### About this task
From the data below, return all lines holding the string "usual".

*** Input ***

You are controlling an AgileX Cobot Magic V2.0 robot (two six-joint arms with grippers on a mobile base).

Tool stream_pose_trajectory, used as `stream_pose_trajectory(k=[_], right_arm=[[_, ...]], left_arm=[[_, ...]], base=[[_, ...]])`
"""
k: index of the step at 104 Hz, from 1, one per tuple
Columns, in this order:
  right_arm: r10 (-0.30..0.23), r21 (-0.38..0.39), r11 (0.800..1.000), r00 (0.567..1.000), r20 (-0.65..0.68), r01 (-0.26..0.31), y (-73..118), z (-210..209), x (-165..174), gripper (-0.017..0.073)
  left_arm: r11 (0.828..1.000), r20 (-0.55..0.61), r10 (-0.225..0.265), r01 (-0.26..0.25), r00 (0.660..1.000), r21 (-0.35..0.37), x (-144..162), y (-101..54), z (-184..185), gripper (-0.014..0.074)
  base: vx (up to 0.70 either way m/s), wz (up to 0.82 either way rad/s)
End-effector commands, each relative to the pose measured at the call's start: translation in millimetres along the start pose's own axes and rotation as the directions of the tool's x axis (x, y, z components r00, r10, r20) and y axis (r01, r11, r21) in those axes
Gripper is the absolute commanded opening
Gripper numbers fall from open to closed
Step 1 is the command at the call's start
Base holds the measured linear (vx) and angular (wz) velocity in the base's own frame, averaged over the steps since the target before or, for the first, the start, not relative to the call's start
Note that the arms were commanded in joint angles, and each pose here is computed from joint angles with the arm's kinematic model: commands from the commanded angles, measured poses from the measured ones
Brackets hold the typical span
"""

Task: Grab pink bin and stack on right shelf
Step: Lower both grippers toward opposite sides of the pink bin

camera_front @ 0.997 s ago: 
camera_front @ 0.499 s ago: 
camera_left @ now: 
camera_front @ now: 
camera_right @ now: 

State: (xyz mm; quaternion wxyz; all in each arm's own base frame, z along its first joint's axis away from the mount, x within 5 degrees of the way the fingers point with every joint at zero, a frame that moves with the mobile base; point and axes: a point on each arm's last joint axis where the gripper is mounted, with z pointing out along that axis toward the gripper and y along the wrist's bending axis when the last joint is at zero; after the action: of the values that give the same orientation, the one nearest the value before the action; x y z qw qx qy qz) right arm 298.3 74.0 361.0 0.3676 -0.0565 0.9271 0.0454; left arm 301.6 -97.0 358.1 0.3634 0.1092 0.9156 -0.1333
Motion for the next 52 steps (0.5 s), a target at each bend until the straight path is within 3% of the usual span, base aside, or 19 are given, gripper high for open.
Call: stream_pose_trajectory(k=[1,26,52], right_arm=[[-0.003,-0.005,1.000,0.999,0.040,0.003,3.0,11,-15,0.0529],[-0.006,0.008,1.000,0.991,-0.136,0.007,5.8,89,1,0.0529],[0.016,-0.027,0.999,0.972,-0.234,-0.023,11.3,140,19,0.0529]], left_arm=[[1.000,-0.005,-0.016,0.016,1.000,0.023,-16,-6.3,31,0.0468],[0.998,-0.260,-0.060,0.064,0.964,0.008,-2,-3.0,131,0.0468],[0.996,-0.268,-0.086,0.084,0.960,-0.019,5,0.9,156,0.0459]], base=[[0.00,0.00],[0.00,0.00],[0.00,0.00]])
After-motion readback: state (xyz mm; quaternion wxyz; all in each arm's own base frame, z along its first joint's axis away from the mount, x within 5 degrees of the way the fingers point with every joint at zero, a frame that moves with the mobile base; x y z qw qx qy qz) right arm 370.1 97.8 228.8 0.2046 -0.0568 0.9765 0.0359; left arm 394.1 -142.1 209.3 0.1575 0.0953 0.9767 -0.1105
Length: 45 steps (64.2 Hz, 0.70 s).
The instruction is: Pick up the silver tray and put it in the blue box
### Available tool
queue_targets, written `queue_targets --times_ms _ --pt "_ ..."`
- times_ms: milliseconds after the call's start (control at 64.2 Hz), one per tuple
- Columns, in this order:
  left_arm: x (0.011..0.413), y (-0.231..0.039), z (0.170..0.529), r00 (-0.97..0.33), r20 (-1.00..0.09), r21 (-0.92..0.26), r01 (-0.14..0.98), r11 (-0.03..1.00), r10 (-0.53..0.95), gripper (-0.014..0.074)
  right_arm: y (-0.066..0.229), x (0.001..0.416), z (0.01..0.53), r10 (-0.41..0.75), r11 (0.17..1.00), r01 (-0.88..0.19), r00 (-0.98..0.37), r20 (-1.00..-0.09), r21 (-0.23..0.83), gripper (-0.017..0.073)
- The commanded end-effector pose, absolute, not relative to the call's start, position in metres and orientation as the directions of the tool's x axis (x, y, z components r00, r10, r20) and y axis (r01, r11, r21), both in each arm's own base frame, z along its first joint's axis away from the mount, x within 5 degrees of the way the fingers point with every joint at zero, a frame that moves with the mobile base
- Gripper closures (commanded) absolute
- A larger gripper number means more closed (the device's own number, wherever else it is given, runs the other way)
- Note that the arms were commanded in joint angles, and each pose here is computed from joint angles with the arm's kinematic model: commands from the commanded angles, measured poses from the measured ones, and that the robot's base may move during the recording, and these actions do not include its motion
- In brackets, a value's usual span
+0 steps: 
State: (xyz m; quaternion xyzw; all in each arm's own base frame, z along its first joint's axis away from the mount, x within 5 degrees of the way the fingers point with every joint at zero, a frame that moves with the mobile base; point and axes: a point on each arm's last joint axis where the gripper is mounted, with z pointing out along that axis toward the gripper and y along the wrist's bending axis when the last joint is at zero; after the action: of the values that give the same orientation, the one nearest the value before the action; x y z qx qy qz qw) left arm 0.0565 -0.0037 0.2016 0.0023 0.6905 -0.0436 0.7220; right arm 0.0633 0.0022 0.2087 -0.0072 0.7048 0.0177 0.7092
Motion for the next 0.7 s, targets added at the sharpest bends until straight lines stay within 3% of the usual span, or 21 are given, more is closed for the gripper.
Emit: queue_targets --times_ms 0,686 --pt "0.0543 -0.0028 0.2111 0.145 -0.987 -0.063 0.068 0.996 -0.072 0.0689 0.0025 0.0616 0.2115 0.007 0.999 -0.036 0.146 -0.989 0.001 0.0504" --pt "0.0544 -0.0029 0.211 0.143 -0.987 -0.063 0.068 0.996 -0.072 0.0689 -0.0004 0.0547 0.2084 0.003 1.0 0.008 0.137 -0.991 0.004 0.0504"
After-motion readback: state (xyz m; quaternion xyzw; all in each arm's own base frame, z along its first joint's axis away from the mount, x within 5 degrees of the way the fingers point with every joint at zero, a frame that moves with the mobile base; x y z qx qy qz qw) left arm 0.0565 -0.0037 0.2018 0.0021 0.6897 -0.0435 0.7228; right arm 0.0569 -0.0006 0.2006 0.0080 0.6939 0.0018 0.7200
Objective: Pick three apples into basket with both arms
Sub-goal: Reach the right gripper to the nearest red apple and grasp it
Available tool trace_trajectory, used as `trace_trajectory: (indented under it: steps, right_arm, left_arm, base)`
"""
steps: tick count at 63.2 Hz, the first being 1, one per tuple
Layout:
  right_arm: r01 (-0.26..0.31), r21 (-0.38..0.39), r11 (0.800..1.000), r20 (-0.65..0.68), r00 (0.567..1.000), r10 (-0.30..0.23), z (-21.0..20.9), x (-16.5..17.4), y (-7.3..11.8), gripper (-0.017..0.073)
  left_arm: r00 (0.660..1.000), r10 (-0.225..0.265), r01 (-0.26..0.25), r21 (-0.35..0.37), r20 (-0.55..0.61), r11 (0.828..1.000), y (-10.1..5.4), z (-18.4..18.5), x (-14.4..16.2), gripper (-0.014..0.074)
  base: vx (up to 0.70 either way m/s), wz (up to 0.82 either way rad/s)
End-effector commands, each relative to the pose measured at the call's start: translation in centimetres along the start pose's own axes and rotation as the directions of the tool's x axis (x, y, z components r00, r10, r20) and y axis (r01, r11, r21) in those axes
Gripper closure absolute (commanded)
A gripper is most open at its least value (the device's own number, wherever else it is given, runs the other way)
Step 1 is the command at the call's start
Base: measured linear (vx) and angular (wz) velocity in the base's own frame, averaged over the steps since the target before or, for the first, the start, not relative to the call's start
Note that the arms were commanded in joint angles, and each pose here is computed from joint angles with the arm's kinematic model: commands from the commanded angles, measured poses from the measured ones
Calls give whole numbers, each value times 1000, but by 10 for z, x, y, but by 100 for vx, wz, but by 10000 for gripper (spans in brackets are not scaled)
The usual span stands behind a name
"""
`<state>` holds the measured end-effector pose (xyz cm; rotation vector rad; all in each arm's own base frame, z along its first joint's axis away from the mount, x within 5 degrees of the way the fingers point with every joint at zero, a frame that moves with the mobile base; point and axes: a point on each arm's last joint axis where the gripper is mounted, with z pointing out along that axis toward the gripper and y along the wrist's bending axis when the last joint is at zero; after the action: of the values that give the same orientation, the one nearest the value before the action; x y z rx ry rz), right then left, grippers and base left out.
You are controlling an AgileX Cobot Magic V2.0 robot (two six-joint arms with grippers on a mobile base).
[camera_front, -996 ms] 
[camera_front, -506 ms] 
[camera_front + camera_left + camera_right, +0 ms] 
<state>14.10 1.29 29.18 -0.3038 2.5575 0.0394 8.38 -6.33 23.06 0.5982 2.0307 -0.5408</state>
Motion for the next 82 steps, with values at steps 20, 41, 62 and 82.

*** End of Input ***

### Answer section
Motion for the next 52 steps (0.5 s), a target at each bend until the straight path is within 3% of the usual span, base aside, or 19 are given, gripper high for open.
- In brackets, a value's usual span
Motion for the next 0.7 s, targets added at the sharpest bends until straight lines stay within 3% of the usual span, or 21 are given, more is closed for the gripper.
The usual span stands behind a name

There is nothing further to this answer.